* _Task brief_
Copy, exactly and without additions, every line in the records below from the one holding "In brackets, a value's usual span" through the one holding "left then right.", both ends included.

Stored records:
────────────────────────────────────────

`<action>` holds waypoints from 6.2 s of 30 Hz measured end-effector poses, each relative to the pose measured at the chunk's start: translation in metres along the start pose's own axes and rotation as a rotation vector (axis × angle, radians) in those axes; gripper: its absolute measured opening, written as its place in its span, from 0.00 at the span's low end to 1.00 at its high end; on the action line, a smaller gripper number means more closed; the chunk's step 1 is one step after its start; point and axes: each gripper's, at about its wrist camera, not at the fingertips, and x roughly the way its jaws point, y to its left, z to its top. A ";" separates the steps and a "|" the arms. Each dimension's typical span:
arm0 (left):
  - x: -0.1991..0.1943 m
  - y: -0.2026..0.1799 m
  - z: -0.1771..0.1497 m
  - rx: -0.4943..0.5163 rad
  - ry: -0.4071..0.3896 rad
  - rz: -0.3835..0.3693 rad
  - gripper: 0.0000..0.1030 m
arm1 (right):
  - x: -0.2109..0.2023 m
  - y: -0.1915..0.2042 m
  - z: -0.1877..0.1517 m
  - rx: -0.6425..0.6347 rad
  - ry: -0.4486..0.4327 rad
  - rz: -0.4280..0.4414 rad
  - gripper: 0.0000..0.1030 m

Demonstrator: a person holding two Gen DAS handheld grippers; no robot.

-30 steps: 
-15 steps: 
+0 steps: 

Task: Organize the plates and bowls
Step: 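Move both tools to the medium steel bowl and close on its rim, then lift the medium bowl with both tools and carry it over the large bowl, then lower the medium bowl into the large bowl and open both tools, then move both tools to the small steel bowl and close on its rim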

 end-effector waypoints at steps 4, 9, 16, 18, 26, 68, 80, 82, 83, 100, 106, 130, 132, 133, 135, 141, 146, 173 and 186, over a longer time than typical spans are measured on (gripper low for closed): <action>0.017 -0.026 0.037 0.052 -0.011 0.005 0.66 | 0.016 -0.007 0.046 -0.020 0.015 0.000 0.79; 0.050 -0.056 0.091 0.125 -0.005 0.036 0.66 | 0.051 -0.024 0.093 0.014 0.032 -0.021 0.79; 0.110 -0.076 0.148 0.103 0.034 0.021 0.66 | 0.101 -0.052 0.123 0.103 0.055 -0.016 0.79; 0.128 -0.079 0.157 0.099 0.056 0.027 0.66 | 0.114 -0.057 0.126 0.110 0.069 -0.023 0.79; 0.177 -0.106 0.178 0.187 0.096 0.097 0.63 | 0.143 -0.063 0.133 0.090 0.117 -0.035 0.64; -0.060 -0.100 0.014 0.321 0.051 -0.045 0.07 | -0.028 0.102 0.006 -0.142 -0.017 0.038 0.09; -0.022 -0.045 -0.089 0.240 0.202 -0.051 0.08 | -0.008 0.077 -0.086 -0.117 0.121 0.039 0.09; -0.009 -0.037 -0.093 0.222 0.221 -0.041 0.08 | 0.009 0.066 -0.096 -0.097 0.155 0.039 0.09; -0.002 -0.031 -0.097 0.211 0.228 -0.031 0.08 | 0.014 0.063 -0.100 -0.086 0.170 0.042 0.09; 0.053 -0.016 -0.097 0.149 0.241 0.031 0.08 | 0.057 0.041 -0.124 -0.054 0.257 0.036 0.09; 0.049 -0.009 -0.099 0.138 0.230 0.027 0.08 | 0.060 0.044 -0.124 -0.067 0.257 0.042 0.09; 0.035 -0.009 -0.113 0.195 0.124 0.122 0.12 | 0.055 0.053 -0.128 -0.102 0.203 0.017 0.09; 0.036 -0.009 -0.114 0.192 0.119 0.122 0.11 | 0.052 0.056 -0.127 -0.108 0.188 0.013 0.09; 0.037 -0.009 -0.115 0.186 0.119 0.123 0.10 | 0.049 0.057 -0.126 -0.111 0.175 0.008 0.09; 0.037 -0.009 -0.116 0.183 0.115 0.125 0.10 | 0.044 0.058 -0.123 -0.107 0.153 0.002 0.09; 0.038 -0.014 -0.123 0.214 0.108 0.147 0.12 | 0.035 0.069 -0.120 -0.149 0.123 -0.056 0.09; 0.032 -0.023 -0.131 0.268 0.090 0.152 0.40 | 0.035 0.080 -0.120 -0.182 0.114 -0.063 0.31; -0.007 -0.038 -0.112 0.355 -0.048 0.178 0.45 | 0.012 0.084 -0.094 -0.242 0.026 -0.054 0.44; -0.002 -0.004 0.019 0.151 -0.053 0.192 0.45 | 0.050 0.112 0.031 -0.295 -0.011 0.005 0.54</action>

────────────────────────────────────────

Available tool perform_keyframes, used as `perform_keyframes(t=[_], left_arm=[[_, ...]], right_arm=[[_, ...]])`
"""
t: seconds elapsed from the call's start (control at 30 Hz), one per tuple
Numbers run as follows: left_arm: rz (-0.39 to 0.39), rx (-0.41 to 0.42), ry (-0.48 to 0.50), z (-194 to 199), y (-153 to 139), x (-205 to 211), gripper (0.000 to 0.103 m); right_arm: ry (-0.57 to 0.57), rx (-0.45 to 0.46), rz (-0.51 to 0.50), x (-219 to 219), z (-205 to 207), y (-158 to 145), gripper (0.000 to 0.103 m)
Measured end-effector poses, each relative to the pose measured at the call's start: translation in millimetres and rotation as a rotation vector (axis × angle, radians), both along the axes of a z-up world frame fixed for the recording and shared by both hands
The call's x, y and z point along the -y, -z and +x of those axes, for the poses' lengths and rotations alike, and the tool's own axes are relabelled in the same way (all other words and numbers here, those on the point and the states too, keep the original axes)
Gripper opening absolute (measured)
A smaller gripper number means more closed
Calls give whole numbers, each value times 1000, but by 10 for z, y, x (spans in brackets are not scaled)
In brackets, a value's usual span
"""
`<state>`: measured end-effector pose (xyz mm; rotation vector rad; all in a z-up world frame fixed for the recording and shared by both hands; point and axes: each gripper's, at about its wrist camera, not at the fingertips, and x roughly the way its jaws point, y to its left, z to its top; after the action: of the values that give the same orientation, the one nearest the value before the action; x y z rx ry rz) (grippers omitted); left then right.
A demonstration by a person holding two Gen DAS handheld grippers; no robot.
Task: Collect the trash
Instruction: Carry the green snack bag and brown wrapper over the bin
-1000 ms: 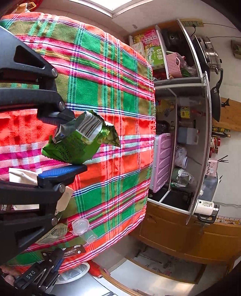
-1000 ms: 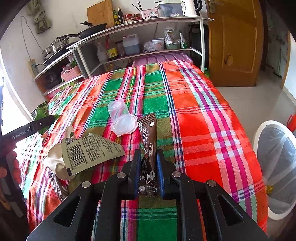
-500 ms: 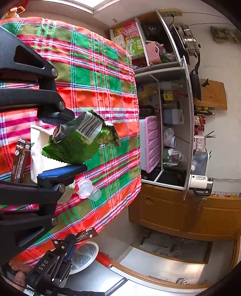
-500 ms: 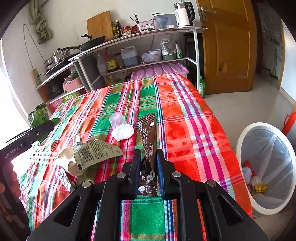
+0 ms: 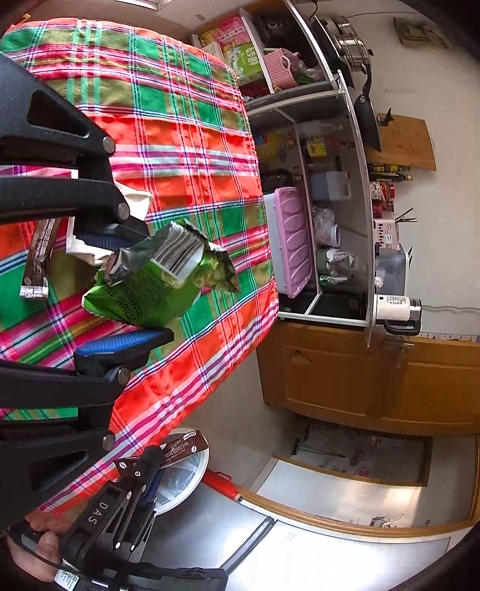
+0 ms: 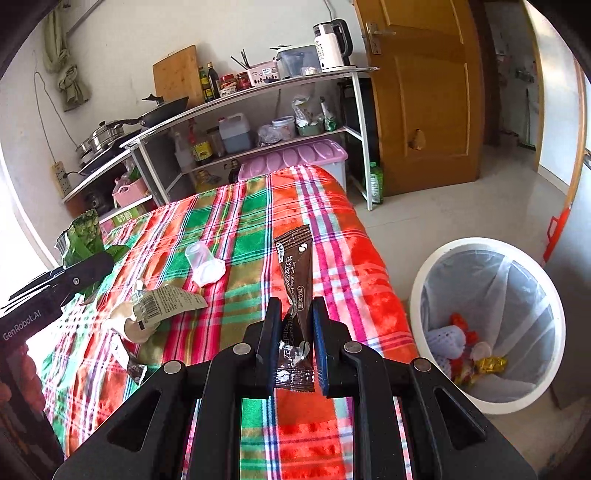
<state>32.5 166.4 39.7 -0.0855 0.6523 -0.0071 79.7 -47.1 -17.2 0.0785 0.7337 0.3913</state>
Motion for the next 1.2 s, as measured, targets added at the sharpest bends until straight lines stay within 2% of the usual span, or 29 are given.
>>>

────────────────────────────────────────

* _Response_
In brackets, a value's usual span
"""
`<state>`: measured end-effector pose (xyz mm; rotation vector rad; all in a z-up world frame fixed for the recording and shared by both hands; point and axes: each gripper's, at about its wrist camera, not at the fingertips, and x roughly the way its jaws point, y to its left, z to its top; after the action: of the values that give the same orientation, the one nearest the value before the action; x y z rx ry rz) (grippers omitted); left then right.

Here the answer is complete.